=== Begin Enclosure ===

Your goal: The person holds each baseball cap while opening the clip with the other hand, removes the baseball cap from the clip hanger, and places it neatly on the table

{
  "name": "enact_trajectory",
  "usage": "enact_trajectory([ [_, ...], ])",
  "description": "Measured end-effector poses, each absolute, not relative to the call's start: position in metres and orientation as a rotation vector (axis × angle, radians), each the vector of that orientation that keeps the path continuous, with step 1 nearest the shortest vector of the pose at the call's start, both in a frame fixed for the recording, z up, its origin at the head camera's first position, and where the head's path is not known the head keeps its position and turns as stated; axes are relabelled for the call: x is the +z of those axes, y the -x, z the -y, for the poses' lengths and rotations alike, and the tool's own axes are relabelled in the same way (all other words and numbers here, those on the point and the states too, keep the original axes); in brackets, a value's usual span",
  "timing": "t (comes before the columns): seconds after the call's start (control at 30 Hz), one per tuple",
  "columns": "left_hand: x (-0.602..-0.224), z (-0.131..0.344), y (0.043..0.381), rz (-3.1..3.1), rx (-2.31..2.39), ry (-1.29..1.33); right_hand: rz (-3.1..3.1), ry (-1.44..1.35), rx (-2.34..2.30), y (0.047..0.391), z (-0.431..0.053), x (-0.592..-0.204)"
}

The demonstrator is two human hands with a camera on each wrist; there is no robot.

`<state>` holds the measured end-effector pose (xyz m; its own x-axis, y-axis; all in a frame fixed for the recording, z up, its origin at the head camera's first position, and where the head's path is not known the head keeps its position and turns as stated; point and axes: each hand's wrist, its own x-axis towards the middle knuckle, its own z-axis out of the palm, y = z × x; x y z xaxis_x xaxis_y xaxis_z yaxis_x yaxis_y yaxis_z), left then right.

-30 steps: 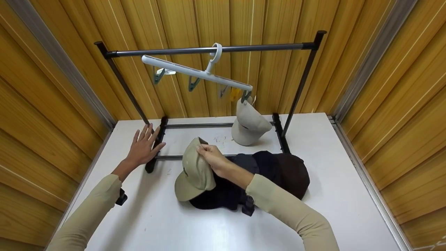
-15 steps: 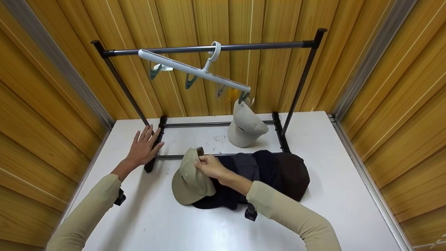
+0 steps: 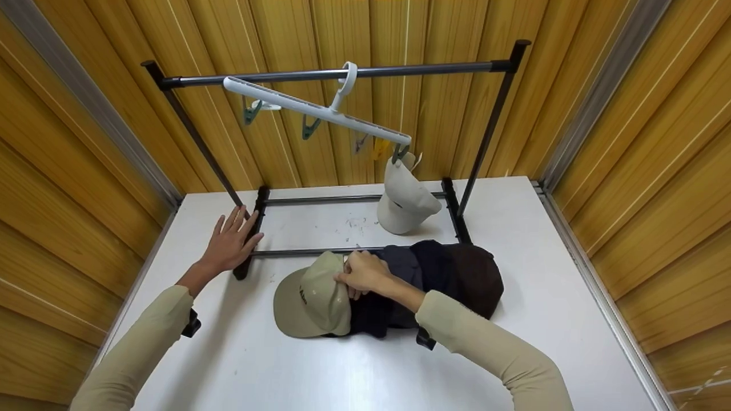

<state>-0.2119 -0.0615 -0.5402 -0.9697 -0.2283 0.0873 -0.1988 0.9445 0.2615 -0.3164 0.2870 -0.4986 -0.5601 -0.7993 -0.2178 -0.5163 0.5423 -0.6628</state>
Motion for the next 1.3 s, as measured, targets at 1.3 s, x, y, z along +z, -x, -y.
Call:
enact_trajectory([
  [1.3, -0.533, 0.048, 0.208, 3.009, -0.237, -0.208, -2.555, 1.272, -1.318, 0.392, -0.353, -0.499],
])
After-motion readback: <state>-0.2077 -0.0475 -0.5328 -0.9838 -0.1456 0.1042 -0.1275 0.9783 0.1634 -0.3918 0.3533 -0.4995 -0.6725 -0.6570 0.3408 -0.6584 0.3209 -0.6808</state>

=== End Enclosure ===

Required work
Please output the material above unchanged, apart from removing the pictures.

Exercise solution
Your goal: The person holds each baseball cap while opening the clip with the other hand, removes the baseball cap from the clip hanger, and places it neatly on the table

{
  "name": "enact_trajectory",
  "usage": "enact_trajectory([ [_, ...], ])",
  "description": "Measured end-effector poses, each absolute, not relative to the call's start: position in metres and orientation as a rotation vector (axis × angle, radians), each the vector of that orientation that keeps the path continuous, with step 1 nearest the shortest vector of the pose at the call's start, both in a frame fixed for the recording, z up, its origin at the head camera's first position, and where the head's path is not known the head keeps its position and turns as stated; axes are relabelled for the call: x is the +z of those axes, y the -x, z the -y, for the poses' lengths and rotations alike, and the tool's own axes are relabelled in the same way (all other words and numbers here, those on the point and the states too, keep the original axes); in brackets, a value's usual span",
  "timing": "t (comes before the columns): seconds after the call's start (control at 30 Hz), one per tuple",
  "columns": "left_hand: x (-0.602..-0.224), z (-0.131..0.344), y (0.043..0.381), rz (-3.1..3.1), rx (-2.31..2.39), ry (-1.29..1.33); right_hand: rz (-3.1..3.1), ry (-1.44..1.35), rx (-2.34..2.30), y (0.047..0.391), z (-0.431..0.053), x (-0.592..-0.204)"
}

The demonstrator is two human hands with a camera on each wrist; there is no robot.

`<state>` holds the measured end-effector pose (xyz m; its own x-axis, y-axis; all in a frame fixed for the recording, z up, its origin at the head camera's first position, and where the head's path is not known the head keeps its position and turns as stated; point and axes: each hand's wrist, its own x-axis towards the middle knuckle, its own z-axis out of the palm, y = z × x; x y z xaxis_x xaxis_y xaxis_z yaxis_x yaxis_y yaxis_z), left then right.

-30 steps: 
-15 steps: 
+0 steps: 

<state>-0.2119 -0.0615 -0.5402 -0.9697 -0.2283 0.0873 -0.1988 0.9445 0.2615 -0.3164 0.2870 -0.4986 -0.5601 -0.7993 -0.2178 -0.5163 0.5423 -0.6628</state>
Motion for the next 1.3 s, as measured, targets at 1.3 s, x, y, z along +z, -x, -y.
Call:
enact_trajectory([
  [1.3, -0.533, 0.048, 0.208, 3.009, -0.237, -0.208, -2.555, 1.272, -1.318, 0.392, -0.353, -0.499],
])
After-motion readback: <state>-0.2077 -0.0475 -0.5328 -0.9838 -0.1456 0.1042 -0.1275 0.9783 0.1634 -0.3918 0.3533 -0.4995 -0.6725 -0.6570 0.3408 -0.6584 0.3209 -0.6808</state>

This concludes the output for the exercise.